## [How to complete this task]
From the top of the entries below through the line containing "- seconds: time", return every line exactly as written, please, and stop there.

START Dataset records

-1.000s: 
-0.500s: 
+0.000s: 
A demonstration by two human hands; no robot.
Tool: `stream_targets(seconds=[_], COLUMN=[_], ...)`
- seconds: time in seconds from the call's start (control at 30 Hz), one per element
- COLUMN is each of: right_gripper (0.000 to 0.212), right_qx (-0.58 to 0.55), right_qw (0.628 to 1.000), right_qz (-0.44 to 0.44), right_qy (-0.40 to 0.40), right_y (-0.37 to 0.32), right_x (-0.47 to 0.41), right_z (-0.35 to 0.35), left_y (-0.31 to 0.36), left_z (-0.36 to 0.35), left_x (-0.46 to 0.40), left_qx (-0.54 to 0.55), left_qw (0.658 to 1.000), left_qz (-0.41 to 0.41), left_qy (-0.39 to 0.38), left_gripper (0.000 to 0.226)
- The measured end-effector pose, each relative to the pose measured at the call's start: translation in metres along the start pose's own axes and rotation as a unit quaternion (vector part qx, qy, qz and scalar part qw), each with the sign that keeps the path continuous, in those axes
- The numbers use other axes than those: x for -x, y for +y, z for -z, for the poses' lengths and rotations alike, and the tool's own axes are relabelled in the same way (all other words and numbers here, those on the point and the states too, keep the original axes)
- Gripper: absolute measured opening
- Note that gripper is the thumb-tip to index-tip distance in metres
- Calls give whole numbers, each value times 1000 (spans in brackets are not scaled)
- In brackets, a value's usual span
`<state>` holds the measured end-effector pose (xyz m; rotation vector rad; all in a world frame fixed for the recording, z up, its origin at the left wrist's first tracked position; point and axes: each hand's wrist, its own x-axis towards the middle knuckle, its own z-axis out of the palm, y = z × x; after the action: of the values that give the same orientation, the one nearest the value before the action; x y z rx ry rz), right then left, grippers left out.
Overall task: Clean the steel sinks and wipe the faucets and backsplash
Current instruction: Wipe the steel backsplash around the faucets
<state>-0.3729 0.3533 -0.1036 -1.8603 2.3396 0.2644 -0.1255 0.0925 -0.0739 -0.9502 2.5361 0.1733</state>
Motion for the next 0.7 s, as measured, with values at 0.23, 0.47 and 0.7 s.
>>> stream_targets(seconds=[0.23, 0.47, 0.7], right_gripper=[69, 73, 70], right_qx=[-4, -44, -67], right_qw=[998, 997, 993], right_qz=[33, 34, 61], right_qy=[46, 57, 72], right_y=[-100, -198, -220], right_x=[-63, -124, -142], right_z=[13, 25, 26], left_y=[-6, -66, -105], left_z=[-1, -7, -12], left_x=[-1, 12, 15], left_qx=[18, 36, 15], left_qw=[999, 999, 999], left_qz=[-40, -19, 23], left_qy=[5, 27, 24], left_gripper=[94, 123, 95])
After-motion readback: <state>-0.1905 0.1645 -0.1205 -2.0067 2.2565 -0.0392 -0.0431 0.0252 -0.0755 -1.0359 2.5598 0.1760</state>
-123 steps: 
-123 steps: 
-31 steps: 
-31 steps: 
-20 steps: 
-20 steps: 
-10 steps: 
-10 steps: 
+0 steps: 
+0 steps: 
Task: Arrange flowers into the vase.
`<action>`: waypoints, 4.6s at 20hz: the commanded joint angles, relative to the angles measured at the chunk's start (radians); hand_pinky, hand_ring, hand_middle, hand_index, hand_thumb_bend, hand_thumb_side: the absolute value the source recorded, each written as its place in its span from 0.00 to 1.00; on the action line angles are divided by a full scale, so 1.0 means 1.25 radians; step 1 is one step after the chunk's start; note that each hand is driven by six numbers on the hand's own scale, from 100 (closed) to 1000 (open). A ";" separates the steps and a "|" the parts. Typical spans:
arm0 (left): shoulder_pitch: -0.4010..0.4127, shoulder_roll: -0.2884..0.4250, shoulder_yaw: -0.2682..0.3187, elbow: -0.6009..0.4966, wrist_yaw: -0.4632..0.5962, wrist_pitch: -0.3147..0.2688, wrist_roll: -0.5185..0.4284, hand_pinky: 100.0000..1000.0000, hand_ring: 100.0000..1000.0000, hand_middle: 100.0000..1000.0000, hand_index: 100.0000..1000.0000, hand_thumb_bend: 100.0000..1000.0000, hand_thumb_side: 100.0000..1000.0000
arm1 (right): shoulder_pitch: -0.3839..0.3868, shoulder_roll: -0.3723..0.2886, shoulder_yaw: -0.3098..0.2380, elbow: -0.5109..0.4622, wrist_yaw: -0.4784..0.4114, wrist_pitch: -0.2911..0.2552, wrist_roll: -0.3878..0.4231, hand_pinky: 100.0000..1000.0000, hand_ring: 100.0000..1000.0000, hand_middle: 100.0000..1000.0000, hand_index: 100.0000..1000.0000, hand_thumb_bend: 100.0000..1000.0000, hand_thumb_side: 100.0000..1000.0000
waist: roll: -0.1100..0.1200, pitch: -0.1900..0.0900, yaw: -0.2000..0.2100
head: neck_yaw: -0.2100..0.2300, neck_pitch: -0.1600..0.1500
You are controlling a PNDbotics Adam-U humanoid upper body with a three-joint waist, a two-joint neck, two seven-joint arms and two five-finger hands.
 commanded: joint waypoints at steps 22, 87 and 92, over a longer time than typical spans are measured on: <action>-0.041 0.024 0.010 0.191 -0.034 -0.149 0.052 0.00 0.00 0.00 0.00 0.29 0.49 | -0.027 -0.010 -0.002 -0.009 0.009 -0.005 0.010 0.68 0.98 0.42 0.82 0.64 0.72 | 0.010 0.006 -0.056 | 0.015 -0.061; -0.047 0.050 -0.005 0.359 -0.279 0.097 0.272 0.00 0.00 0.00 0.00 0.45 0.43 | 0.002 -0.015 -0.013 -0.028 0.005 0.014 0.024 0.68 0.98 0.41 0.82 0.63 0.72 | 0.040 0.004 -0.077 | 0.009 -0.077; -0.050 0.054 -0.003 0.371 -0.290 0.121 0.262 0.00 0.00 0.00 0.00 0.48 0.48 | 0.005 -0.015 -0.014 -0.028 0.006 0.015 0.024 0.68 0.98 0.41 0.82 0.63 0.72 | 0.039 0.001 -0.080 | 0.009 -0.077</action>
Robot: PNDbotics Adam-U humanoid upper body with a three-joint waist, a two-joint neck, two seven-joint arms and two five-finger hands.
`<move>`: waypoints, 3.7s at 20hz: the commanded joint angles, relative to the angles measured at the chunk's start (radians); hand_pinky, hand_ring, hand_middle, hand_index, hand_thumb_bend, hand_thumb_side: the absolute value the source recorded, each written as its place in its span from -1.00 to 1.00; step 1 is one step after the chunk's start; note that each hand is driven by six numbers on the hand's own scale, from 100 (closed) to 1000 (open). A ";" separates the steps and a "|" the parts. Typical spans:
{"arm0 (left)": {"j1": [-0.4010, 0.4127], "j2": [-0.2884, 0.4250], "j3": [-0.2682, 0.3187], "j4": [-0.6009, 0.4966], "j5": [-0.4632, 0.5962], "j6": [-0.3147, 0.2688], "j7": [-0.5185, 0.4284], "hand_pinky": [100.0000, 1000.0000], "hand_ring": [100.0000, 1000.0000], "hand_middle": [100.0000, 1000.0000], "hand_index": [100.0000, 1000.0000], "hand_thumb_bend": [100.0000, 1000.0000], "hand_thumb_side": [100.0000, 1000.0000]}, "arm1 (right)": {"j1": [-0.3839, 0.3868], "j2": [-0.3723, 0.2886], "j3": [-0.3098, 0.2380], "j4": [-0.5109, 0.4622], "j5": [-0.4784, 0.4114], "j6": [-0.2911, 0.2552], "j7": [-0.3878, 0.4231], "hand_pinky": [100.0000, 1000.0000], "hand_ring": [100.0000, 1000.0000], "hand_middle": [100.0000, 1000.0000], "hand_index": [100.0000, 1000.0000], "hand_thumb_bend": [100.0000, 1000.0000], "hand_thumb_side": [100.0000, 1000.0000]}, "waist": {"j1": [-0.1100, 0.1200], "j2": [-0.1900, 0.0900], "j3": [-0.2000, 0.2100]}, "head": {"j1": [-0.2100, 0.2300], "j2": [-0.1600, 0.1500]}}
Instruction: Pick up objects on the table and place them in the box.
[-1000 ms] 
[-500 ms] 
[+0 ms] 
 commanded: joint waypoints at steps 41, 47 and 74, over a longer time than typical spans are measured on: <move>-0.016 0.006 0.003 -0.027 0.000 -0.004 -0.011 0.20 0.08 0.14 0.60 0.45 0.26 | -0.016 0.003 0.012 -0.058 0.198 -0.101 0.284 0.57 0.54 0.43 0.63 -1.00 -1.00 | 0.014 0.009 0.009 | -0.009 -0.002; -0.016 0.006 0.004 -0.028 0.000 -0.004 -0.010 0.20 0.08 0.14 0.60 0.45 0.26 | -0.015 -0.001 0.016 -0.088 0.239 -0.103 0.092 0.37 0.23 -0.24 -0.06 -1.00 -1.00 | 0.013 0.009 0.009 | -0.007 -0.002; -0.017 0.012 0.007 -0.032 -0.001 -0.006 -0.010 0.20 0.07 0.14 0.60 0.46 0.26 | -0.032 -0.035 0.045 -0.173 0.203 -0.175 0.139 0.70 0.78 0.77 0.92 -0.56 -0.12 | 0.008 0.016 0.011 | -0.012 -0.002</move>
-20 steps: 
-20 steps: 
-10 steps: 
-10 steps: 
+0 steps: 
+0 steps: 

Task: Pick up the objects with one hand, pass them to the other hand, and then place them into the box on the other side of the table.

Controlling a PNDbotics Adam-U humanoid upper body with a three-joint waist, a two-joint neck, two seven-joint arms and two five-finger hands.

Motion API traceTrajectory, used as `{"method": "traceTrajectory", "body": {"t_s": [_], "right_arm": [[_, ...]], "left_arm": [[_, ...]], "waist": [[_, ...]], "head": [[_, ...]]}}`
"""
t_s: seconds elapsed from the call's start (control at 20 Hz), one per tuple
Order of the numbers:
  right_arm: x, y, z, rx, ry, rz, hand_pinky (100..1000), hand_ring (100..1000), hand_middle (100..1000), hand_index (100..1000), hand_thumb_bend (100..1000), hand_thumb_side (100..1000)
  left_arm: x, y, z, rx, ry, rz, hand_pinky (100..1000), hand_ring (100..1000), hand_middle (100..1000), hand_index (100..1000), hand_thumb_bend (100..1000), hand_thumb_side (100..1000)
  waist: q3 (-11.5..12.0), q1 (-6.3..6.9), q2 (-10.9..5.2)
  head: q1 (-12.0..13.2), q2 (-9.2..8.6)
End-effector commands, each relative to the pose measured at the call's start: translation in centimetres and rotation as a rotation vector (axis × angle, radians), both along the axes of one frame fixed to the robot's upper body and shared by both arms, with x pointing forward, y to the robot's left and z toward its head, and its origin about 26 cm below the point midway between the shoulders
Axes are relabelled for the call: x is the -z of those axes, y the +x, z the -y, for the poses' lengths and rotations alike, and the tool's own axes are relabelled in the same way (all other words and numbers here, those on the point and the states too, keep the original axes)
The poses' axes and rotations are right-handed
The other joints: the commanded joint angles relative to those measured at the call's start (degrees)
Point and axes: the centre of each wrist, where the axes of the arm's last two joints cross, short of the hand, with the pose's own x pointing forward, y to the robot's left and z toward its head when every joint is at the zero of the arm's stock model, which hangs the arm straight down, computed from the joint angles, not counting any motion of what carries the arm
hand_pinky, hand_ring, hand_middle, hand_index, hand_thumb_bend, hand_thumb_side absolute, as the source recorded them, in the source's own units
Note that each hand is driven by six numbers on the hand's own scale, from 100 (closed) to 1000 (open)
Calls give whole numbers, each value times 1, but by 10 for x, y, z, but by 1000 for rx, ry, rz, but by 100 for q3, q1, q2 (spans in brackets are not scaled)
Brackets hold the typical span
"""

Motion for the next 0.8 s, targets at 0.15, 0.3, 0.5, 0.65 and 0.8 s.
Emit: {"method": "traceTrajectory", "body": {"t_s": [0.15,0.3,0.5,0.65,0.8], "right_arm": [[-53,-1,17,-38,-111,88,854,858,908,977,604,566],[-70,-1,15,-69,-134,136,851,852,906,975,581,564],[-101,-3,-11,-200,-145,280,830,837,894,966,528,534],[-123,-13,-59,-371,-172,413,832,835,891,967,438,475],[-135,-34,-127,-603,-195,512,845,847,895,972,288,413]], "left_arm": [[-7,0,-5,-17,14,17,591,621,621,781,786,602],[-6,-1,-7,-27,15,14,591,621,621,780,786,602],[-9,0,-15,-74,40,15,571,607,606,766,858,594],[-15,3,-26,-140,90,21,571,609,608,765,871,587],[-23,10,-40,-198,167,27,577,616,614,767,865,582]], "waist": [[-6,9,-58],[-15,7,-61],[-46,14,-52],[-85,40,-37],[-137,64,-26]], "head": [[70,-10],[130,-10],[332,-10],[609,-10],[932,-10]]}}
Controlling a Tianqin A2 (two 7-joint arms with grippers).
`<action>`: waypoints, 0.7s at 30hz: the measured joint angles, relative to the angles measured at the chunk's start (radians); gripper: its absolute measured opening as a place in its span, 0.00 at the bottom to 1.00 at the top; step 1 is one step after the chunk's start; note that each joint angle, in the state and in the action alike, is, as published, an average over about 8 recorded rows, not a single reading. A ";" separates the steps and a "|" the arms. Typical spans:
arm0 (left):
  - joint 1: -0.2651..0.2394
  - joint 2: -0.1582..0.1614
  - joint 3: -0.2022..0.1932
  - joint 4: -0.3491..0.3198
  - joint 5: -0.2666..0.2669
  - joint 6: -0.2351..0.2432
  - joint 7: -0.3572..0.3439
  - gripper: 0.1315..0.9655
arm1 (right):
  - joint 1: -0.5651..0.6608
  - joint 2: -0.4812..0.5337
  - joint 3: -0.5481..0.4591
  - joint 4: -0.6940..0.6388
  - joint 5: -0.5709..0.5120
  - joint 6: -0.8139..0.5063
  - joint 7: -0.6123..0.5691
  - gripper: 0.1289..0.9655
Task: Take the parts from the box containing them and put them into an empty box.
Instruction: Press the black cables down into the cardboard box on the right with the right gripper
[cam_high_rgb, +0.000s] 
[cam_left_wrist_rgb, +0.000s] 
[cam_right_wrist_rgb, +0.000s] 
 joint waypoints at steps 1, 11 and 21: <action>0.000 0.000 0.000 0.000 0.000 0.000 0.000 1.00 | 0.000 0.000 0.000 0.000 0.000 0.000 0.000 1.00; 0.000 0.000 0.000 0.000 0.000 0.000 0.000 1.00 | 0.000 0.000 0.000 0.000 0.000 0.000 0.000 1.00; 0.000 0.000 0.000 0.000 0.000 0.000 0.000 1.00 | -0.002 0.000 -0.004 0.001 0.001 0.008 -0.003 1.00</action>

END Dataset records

## [Solved problem]
-1.000s: 
-0.500s: 
+0.000s: 
A demonstration by two human hands; no robot.
Tool: `stream_targets(seconds=[_], COLUMN=[_], ...)`
- seconds: time in seconds from the call's start (control at 30 Hz), one per element

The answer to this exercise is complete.